§ WHAT THE TASK ASKS
In the data below, count how many lines contain "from" and give that number by itself.

INPUT FOR THIS TASK: Begin

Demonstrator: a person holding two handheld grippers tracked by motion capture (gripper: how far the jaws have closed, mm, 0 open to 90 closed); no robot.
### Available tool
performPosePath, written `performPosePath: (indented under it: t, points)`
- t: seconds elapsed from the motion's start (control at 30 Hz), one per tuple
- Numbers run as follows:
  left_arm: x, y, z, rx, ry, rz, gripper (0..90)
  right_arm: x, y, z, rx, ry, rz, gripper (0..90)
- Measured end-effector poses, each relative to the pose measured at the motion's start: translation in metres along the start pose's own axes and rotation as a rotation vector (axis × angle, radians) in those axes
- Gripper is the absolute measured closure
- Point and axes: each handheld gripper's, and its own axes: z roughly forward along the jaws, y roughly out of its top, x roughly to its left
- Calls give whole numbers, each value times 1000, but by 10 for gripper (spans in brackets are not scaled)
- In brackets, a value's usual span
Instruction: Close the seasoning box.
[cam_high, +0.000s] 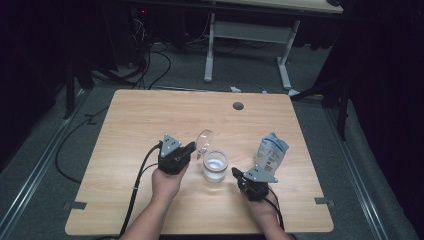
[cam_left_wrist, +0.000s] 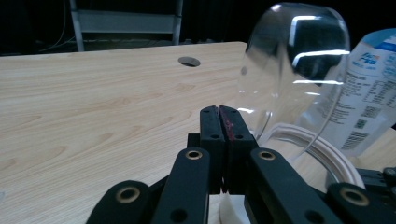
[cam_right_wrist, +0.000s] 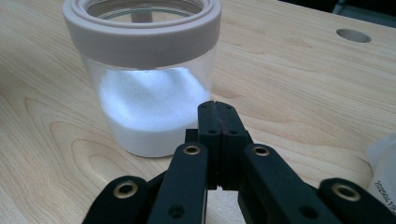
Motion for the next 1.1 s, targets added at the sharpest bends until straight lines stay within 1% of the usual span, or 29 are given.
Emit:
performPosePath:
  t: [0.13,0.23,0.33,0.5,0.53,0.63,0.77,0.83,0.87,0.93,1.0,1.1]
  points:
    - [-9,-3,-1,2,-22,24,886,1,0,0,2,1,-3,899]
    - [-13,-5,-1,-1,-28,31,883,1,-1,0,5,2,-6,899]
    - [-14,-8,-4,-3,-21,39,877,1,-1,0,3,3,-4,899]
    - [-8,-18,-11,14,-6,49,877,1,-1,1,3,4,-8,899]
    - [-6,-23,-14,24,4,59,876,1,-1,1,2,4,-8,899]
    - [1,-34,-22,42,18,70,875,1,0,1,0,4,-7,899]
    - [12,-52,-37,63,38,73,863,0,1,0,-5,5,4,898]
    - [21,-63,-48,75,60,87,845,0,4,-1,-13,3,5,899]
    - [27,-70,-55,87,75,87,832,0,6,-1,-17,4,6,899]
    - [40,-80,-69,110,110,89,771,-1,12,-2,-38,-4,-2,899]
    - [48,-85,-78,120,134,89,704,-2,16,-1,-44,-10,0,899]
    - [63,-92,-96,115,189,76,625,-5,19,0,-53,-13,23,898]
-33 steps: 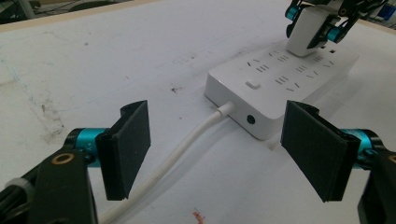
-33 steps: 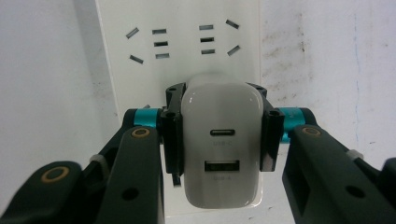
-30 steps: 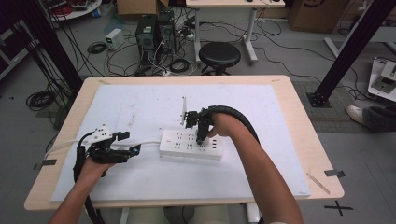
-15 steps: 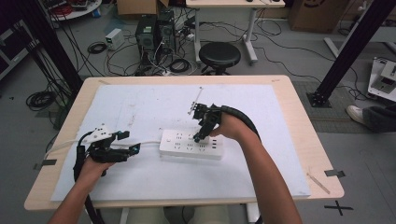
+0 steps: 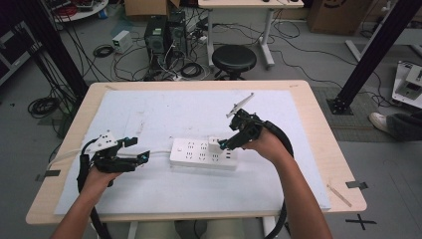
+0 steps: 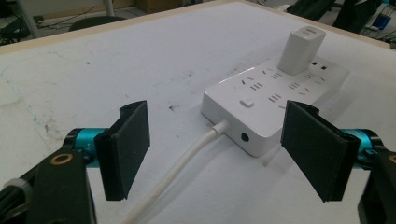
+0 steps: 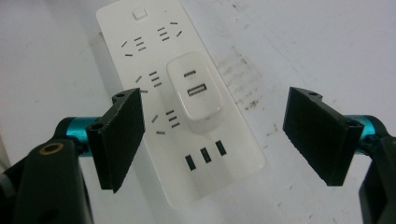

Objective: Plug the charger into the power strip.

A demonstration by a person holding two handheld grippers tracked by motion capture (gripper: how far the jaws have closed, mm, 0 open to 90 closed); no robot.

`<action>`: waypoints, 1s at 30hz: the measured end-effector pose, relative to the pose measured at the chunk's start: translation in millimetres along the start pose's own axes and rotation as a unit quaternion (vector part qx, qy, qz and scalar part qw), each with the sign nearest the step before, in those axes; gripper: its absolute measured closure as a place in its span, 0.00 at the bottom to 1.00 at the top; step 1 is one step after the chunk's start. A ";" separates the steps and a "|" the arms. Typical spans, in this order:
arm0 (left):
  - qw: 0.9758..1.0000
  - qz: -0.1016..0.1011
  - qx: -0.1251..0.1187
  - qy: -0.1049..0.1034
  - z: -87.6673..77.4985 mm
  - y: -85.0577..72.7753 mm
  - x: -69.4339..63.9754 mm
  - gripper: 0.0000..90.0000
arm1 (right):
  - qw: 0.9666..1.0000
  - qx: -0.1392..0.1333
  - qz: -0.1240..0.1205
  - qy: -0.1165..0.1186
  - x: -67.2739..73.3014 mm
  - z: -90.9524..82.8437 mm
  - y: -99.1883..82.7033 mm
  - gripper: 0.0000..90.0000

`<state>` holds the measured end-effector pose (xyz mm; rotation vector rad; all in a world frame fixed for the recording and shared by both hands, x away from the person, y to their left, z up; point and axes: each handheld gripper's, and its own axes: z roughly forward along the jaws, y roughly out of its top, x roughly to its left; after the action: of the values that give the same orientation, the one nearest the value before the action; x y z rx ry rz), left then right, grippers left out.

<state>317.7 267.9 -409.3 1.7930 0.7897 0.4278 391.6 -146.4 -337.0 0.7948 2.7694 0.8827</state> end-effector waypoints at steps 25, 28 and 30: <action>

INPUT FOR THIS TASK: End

§ ANSWER SPACE
2